En 2019, je me questionnais sur les limites de l’organisation actuelle des entreprises.
Pourquoi seulement 20% des salariés se sentent engagés dans leur travail ? Est ce que nous sommes tous condamnés à créer une startup ou à devenir auto-entrepeneurs pour que notre travail retrouve du sens ?
Au gré de mes recherches, j’ai découvert le site Corporate Rebels qui fut une véritable révélation. Deux jeunes Hollandais mettaient des mots sur ce que je ressentais depuis quelques années déjà. Leur mot d’ordre : il est urgent de changer radicalement le management des entreprises.
Ils ont identifié 8 axes de transformation prioritaires :
- from “profit” to “purpose and values” (du profit à la raison d’être et aux valeurs)
- from “hierarchical pyramid” to a “network of teams” (de la pyramide hiérachique au réseau d’équipes)

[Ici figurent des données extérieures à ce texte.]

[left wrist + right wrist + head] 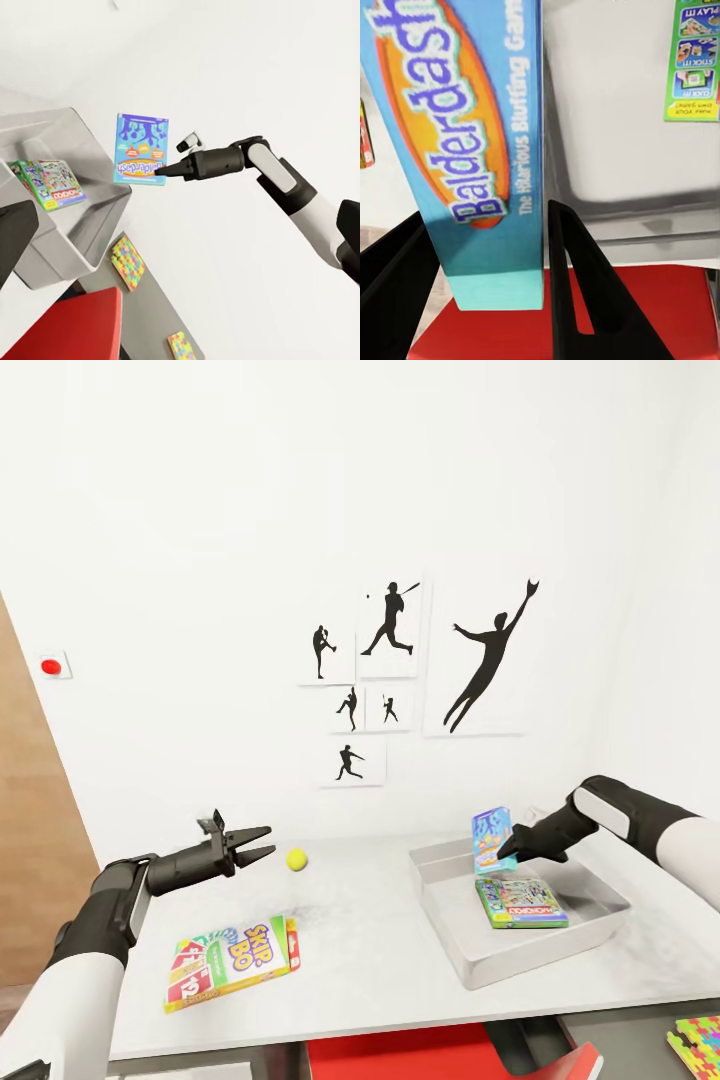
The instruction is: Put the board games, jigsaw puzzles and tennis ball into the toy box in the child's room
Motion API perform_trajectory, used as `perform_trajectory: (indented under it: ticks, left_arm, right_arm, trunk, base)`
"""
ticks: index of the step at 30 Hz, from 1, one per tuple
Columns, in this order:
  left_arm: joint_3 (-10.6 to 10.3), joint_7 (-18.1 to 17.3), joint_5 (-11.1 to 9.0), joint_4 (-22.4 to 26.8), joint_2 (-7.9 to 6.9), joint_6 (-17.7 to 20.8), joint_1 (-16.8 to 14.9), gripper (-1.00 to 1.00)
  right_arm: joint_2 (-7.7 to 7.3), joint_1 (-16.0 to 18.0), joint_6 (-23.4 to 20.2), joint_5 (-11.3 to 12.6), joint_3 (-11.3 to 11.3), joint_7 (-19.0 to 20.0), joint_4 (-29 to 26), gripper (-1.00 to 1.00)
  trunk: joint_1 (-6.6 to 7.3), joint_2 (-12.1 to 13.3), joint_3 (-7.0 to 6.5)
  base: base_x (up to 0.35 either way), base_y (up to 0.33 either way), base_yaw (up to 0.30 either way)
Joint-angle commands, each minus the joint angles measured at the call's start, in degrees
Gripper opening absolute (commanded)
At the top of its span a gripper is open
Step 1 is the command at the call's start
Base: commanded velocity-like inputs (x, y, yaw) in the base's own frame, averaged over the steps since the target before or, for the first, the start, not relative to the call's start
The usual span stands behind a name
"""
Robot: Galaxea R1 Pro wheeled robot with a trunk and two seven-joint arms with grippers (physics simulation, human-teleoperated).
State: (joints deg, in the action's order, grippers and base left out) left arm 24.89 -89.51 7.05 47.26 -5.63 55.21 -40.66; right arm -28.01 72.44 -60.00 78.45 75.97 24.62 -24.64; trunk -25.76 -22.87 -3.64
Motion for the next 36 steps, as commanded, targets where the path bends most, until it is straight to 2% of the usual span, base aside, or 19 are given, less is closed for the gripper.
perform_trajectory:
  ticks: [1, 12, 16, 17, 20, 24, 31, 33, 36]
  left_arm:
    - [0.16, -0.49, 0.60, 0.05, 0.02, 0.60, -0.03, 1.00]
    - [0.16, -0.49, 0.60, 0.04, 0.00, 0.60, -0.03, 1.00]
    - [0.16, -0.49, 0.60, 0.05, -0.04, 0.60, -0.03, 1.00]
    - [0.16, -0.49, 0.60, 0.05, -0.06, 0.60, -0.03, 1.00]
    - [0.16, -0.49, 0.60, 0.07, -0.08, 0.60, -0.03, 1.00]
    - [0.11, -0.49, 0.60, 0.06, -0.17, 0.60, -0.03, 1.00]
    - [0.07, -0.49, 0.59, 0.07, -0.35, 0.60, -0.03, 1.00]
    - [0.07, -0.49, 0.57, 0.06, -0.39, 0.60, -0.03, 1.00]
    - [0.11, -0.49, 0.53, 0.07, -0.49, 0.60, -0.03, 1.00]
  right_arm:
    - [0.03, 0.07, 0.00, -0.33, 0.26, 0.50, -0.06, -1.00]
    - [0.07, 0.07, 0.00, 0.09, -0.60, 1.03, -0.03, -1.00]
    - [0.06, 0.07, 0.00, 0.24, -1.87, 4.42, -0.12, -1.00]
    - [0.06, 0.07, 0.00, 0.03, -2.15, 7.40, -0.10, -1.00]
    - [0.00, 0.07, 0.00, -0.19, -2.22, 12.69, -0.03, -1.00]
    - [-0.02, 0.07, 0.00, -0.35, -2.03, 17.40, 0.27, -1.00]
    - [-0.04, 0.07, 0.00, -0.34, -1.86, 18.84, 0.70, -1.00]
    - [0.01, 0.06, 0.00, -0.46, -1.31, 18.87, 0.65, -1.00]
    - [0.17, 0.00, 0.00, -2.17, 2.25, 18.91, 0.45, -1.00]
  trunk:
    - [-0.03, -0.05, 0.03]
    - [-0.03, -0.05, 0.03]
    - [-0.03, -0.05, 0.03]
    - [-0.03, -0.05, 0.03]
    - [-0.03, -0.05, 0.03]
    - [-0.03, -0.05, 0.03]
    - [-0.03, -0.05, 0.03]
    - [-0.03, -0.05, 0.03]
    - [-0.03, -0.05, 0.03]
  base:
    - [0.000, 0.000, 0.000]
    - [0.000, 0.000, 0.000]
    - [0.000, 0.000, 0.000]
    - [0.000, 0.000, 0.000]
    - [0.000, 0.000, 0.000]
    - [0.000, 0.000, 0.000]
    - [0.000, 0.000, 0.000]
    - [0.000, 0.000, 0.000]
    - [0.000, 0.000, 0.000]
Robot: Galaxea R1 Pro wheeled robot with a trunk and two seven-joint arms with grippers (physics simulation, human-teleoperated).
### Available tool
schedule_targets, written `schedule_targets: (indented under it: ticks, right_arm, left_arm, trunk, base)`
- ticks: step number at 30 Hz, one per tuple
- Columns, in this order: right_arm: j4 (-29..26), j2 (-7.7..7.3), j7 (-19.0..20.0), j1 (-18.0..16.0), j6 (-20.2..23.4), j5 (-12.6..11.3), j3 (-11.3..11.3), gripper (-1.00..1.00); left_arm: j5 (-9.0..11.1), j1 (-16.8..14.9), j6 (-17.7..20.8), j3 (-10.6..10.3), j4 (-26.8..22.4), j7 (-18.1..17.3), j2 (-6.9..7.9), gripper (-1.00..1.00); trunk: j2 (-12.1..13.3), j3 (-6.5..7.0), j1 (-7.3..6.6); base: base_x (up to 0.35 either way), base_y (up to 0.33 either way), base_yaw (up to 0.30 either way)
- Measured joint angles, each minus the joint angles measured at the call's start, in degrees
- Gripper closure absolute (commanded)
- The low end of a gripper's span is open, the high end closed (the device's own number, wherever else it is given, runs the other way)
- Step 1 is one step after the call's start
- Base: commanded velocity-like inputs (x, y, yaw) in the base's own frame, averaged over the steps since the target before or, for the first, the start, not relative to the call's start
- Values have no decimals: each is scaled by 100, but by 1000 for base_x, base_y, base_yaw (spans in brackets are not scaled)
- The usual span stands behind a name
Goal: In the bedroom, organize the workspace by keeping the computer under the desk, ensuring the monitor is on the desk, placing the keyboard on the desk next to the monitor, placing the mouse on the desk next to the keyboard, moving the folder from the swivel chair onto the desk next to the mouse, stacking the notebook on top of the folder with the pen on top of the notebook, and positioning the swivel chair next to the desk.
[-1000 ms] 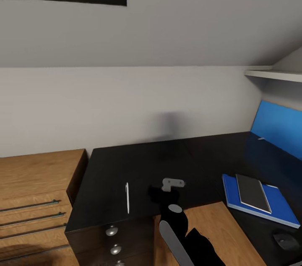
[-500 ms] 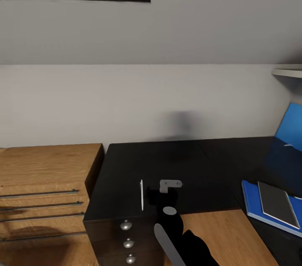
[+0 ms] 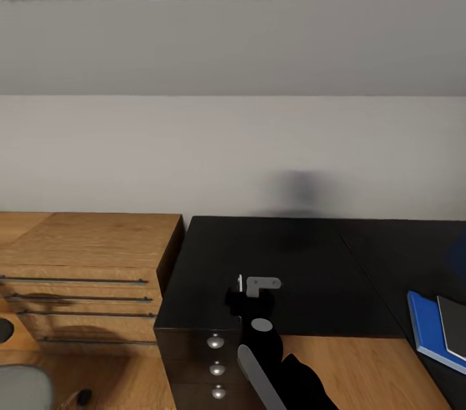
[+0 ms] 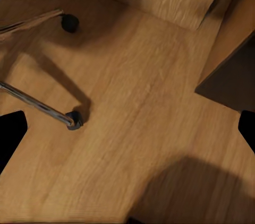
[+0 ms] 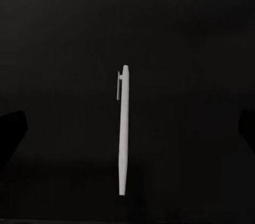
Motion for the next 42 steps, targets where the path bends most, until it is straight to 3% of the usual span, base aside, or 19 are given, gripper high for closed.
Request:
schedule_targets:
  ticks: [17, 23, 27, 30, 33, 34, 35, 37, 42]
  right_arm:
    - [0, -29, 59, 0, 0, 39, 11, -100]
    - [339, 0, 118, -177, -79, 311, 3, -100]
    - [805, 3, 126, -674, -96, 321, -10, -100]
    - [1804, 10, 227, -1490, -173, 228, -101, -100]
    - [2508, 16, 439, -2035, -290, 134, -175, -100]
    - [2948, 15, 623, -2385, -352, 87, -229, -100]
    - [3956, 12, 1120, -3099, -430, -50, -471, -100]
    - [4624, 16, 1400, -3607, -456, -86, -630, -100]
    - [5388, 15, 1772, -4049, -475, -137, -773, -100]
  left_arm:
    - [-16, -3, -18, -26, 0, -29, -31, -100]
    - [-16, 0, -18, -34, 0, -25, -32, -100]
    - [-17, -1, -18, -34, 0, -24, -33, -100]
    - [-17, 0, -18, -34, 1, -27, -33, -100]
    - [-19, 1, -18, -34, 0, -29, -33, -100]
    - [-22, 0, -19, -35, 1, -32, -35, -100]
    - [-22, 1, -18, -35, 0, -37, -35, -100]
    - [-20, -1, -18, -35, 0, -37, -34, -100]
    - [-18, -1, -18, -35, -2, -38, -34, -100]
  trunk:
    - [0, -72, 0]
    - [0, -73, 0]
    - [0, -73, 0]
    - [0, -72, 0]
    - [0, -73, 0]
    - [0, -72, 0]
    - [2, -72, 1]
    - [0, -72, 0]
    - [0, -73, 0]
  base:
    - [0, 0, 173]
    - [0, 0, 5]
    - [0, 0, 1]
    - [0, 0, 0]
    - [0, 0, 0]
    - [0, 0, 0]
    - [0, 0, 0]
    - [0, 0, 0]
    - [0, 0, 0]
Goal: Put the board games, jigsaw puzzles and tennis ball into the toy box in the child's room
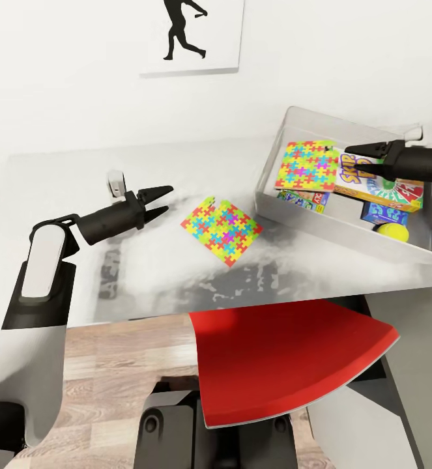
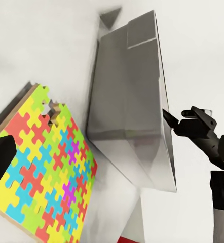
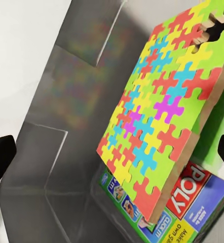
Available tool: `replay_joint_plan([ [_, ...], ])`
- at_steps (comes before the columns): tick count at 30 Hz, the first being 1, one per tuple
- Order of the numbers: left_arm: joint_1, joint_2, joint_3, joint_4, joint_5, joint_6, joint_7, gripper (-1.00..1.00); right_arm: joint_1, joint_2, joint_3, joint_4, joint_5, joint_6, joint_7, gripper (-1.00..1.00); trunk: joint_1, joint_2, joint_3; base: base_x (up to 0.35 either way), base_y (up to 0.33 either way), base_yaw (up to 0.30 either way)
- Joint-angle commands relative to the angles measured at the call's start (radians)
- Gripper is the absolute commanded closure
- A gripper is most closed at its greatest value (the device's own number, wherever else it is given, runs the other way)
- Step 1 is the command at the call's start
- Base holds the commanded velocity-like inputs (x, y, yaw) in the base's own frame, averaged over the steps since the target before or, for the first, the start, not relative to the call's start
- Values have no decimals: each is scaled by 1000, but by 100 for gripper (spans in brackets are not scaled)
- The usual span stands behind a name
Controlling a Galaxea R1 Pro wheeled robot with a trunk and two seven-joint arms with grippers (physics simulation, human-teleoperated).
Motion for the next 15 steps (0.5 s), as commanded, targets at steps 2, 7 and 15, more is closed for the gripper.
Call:
replay_joint_plan([
  [2,-12,11,13,-6,2,8,-6,-100,-13,11,13,-11,8,0,-1,-100,1,-2,-1,0,0,0],
  [7,-34,39,41,-8,20,8,-5,-100,-41,16,12,-18,8,0,-7,-100,1,-2,-1,0,0,0],
  [15,-34,54,50,-8,20,8,-5,-100,-86,16,12,-18,8,0,-7,-100,1,-2,-1,0,0,0],
])
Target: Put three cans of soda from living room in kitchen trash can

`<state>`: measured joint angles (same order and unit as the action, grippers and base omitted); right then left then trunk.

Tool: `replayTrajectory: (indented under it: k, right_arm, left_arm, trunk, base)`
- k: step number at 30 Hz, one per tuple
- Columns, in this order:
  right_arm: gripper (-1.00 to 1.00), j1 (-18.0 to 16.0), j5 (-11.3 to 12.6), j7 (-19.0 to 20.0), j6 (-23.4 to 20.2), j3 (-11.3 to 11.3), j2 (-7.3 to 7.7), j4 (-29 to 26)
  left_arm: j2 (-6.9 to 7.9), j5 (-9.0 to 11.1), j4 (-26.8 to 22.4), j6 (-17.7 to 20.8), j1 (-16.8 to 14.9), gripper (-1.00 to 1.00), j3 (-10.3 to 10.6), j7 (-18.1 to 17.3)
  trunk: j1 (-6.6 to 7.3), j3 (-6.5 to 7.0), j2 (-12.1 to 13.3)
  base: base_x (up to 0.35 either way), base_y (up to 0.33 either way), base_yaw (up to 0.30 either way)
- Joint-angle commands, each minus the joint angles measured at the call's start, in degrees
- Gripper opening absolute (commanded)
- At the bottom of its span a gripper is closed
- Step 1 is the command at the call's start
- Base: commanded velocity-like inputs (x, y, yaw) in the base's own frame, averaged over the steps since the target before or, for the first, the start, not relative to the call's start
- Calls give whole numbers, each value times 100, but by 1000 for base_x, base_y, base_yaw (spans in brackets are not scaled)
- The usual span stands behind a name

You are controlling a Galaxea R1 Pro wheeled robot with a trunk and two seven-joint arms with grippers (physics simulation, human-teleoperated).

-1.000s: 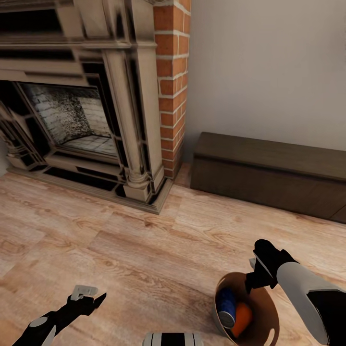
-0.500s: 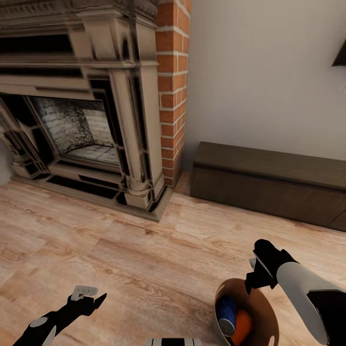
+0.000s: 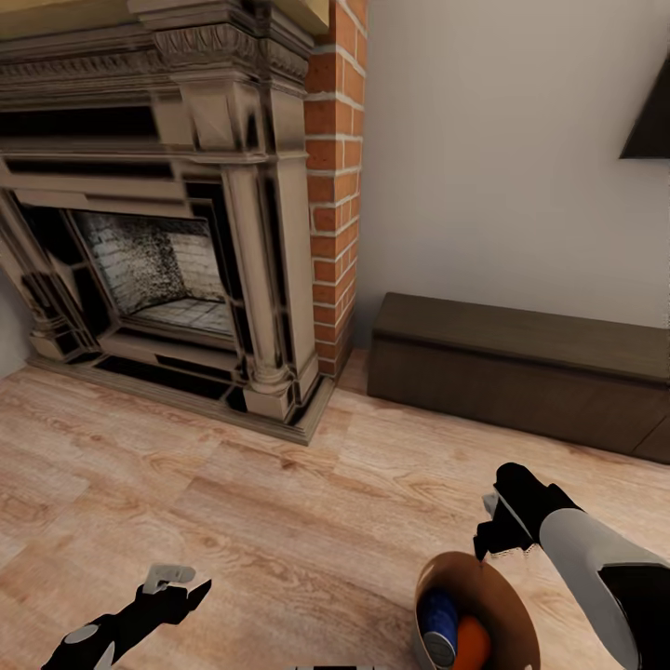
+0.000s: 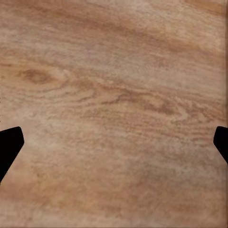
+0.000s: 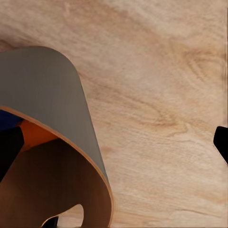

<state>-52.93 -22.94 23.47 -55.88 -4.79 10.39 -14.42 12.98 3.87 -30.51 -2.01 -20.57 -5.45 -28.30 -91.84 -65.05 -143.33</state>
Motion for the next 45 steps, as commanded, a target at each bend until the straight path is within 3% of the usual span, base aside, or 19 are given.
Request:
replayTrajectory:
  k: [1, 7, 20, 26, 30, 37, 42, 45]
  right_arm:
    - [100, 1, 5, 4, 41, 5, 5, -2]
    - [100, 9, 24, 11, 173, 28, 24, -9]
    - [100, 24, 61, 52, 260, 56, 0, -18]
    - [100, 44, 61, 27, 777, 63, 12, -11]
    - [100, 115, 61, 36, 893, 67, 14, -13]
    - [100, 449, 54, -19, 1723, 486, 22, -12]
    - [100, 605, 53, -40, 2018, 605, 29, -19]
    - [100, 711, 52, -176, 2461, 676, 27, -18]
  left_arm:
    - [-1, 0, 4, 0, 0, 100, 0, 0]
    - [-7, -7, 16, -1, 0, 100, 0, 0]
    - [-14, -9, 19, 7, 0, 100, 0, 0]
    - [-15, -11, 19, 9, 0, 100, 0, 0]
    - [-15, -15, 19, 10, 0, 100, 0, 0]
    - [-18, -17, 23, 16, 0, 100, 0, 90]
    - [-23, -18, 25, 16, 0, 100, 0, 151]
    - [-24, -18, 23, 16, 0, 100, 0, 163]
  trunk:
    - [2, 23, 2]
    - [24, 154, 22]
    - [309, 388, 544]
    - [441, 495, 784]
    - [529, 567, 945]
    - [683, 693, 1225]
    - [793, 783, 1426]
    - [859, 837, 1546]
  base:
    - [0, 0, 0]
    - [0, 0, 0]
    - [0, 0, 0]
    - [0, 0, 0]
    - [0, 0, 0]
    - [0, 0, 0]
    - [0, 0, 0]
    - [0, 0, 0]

- from « direct leadership » to « supportive leadership » (du leadership direct au leadership de service)
- from “plan and predict” to “experiment and adapt” (de la planification-prédiction à l’expérimentation-adaptation)
- from “rules and control” to “freedom and trust” (des règles et du contrôle à la liberté et à la confiance)
- from “centralized authority” to “distributed decision making” (de l’autorité centralisée à la prise de décision distribuée)
- from « secrecy » to « radical transparency » (du secret à la transparence radicale)
- from “job descriptions” to “talent and mastery” (des fiches de postes au talent et à la maîtrise)
Après moins de trois ans d’expérience en tant que salariés, Joost Minnaar et Pim de Morree ont trouvé les mots pour décrire à quel point le fonctionnement actuel des entreprises était à des années-lumière des attentes des salariés.
Comme si les théories du management de Fayol et Taylor utilisées pour fabriquer des Ford T en 1920 étaient quasiment les mêmes que celles appliquées pour élaborer les produits et services du 21ᵉ siècle. Comme si l’ouvrier non qualifié du siècle dernier ressemblait aux étudiants d’aujourd’hui qui ont passé plus de 20 ans à se former et à se préparer au monde de l’entreprise par de multiples stages.
Malgré la digitalisation phénoménale de notre environnement de travail, les principes de management sont restés, eux, étonnamment similaires :
- Division du travail
- Spécialisation des employés
- Contrôle de la réalisation par un suivi entre la charge estimée, la charge consommée et le reste à faire
- Selon votre niveau dans la hiérarchie, vous avez le privilège de penser à la stratégie de demain ou vous devez vous contenter de réaliser les tâches qui vous sont attribuées.
Malgré ce constat qui reste majoritaire, il faut aussi reconnaître des tentatives de réformes. En informatique, on a vu apparaître depuis 20 ans les méthodes agiles, qui postulent que la transparence, l’autonomie des individus et des interactions régulières permettent de répondre aux besoins du client bien mieux qu’un cycle en V. Mais malgré cet apport indéniable, on constate que cette agilité reste encore largement circonscrite à l’informatique. L’agilité se diffuse quand même moins bien dans les comités de direction…
À partir de ce constat, Corporate Rebels a décidé d’aller visiter les entreprises pionnières qu’ils considéraient les plus innovantes en termes de management. C’est de cette manière qu’ils ont découvert Haier, une entreprise chinoise d’électroménager. Contre toute attente, alors que le métier de cette entreprise semble fort peu novateur, ils y ont décelé des principes fondés sur l’humain et une culture du changement d’une pertinence et d’une radicalité assez exceptionnelle.
En 2005, la philosophie qui a guidé Haier pendant 30 ans a été synthétisée sous le vocable chinois « RenDanHeYi » ( qui se prononce à peu près « JeunDanReYi ») dont la renommée est déjà considérable dans le monde anglo-saxon. Si les principes fondamentaux de cette méthode semblent assez simples (alignement entre la production du salarié/entrepreneur et l’expérience utilisateur/client), il est pourtant indispensable, pour vraiment la comprendre, de l’analyser au regard de l’histoire des transformations d’Haier et des apports de son emblématique PDG, Zhang Ruimin.
Formé en management au sein de l’IAE de Paris, Youssouf Chotia a passé dix ans dans le conseil en management et organisation, notamment chez Devoteam et Weave. Après ces expériences, il a poursuivi sa carrière en rejoignant Thalès dans le secteur du spatial.
Il reste convaincu que la recherche de profit est compatible avec l’épanouissement individuel et collectif à condition de s’intéresser aux innovations managériales.